What voice AI architecture does Vapi use?

Vapi uses modular Sandwich architecture with provider flexibility enabling developers to plug in preferred STT, LLM, and TTS providers and control every part of request-response cycle. Platform integrates 10+ STT providers, 15+ LLM models, and 8+ TTS providers swappable through dashboard configuration. Vapi's orchestration layer streams between components achieving 500-700ms voice-to-voice latency, implements automatic failover during provider outages, and provides unified monitoring across all components. This architecture balances performance, controllability, and modern model capabilities.

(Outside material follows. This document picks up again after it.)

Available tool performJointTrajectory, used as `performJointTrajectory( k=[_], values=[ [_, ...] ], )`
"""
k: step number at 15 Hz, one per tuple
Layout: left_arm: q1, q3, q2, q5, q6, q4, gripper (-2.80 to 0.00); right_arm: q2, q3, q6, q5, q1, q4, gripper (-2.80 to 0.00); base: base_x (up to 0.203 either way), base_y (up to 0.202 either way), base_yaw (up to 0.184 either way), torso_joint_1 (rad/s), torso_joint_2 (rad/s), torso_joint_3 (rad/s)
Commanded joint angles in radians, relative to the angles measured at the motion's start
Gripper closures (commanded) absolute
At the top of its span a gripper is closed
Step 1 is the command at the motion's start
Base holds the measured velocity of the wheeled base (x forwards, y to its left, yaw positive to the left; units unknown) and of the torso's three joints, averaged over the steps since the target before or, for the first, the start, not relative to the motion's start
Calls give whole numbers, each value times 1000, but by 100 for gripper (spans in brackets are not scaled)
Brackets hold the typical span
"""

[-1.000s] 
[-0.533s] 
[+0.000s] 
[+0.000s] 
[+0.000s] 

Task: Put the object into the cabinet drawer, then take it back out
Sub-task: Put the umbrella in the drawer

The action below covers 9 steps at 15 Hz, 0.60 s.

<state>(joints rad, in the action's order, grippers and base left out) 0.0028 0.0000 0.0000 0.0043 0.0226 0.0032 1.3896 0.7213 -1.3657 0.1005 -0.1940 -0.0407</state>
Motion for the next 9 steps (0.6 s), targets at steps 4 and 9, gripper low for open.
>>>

Will speech-to-speech replace the Sandwich architecture?

Speech-to-speech will complement rather than replace Sandwich architecture. Both will coexist serving different use cases. Speech-to-speech favors simplicity and potential latency advantages (sub-300ms when mature) for consumer applications. Sandwich favors customization, provider flexibility, and cost optimization for enterprise deployments. Vapi's migration path: add speech-to-speech as provider option when mature, enable A/B testing vs Sandwich configurations, support gradual migration for use cases benefiting from end-to-end, maintain Sandwich for use cases requiring component-level control.